6.4 Boltzmann Entropy

In the previous chapter, we introduced Clausius’s entropy to describe how heat and work interact in macroscopic systems. In this chapter, we saw how entropy increases in isolated systems, with this increase being linked to irreversibility and the second law of thermodynamics. From this perspective, entropy is a tool that explains how energy transformations behave, and what limits the efficiency of those processes. However, in order to connect the molecular behaviors that chemistry describes with the macroscopic laws of thermodynamics, we need to explore what entropy really is.
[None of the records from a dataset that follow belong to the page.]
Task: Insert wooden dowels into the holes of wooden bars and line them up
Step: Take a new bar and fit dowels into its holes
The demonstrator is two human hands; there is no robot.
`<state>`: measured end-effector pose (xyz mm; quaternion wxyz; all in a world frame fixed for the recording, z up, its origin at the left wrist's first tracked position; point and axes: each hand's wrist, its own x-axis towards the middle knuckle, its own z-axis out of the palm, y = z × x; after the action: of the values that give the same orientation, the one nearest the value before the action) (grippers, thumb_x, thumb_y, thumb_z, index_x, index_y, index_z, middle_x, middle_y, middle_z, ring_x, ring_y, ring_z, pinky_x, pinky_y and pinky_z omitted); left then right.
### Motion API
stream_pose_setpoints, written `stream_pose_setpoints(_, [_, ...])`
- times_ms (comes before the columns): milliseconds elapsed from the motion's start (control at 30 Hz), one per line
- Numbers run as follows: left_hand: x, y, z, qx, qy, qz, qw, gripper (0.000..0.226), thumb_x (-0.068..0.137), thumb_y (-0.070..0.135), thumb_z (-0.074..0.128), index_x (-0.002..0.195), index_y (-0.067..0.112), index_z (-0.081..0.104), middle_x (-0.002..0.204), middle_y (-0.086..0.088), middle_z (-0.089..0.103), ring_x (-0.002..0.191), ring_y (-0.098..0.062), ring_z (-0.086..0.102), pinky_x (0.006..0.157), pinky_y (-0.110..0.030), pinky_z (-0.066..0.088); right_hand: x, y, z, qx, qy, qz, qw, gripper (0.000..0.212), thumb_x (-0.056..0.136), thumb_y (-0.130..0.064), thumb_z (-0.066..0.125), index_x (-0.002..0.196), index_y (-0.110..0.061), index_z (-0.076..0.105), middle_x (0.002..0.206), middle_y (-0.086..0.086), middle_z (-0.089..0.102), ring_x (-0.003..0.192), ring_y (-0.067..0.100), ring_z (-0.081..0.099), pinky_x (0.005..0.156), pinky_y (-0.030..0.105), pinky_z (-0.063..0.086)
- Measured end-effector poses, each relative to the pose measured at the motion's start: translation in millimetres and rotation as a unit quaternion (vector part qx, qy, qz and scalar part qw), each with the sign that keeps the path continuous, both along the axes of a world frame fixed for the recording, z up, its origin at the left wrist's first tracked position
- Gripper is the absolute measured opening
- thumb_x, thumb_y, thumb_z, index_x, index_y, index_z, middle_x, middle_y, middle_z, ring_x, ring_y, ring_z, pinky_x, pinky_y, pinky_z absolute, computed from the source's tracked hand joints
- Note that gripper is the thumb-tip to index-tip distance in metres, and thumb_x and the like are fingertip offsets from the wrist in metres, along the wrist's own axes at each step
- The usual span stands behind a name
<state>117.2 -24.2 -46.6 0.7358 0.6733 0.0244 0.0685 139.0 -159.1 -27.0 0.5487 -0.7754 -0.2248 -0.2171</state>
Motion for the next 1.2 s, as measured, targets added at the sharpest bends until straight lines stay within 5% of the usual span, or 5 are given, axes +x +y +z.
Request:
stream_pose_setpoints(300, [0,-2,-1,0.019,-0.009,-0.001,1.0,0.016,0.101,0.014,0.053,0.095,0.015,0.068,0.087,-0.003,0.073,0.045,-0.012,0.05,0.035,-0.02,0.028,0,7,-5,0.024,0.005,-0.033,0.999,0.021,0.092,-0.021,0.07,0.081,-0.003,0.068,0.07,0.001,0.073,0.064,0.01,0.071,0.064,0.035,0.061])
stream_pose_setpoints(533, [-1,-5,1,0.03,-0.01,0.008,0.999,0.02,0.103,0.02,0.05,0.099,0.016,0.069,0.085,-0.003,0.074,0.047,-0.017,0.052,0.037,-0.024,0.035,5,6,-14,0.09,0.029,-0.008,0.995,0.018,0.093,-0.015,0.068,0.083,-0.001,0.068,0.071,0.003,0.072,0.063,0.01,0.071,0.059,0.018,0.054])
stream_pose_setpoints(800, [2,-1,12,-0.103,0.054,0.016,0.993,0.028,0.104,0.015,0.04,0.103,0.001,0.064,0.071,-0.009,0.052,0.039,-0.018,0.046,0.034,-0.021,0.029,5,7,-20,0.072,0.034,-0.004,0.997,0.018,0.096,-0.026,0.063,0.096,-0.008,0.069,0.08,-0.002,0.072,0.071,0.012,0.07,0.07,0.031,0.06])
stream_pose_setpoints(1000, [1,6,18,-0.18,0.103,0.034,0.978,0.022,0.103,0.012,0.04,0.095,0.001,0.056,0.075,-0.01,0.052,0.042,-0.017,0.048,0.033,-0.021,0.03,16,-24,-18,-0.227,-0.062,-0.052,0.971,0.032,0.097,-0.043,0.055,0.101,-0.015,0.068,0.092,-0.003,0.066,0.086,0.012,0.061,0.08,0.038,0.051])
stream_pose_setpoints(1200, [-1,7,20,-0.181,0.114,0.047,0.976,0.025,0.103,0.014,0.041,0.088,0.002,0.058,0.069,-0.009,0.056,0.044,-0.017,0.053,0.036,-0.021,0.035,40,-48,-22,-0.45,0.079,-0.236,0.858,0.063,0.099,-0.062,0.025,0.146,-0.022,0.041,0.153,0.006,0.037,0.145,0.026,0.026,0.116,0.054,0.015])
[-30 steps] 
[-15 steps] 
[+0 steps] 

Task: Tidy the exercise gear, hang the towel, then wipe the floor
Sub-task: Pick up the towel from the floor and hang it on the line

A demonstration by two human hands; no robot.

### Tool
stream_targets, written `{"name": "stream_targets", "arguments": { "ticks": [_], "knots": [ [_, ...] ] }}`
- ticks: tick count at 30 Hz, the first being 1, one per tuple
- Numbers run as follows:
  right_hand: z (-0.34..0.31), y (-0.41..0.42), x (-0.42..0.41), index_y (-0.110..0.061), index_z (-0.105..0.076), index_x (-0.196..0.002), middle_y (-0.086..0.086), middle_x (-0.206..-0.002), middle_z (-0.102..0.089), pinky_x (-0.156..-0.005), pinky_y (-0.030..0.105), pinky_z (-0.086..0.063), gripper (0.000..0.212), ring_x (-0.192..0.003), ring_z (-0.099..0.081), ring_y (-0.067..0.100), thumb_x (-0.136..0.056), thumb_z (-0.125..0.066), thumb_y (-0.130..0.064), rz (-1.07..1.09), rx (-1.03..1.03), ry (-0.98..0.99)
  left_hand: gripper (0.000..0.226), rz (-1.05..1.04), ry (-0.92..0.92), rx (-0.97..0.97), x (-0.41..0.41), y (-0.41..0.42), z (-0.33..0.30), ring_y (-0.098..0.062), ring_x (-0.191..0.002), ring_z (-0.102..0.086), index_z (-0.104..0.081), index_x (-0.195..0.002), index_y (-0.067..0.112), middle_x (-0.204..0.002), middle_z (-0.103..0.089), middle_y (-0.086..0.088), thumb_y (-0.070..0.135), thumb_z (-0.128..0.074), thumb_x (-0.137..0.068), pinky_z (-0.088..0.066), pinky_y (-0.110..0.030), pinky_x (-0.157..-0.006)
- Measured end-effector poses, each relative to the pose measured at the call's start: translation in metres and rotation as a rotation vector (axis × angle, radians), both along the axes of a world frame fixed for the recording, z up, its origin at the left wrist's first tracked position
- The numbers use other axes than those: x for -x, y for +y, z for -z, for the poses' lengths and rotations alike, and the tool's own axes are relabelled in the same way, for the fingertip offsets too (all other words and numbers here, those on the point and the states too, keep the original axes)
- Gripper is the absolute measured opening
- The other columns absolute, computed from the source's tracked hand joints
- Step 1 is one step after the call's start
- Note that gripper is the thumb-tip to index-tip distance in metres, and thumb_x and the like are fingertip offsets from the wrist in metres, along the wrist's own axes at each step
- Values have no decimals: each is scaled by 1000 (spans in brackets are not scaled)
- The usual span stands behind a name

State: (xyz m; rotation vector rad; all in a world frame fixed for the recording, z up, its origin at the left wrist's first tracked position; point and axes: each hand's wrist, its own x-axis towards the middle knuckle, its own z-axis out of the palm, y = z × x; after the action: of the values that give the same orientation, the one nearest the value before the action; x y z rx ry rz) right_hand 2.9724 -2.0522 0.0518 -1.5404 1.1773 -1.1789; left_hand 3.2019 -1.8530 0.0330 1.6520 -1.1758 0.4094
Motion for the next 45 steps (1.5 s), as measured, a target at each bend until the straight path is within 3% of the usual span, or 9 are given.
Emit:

To do this, we need to dive into the microscopic world, where entropy is interpreted in terms of the underlying microstates that define the system.

This exploration of entropy from a microscopic perspective was pioneered by Ludwig Edward Boltzmann (1844-1906), which introduced a formula to describe a statistical concept, which he then linked to Clausius’s thermodynamic entropy. The microscopic definition of Boltzmann’s entropy is summarized in the formula that became famous as Boltzmann equation:

\[\begin{equation} S = k_B \ln \Omega, \tag{6.15} \end{equation}\]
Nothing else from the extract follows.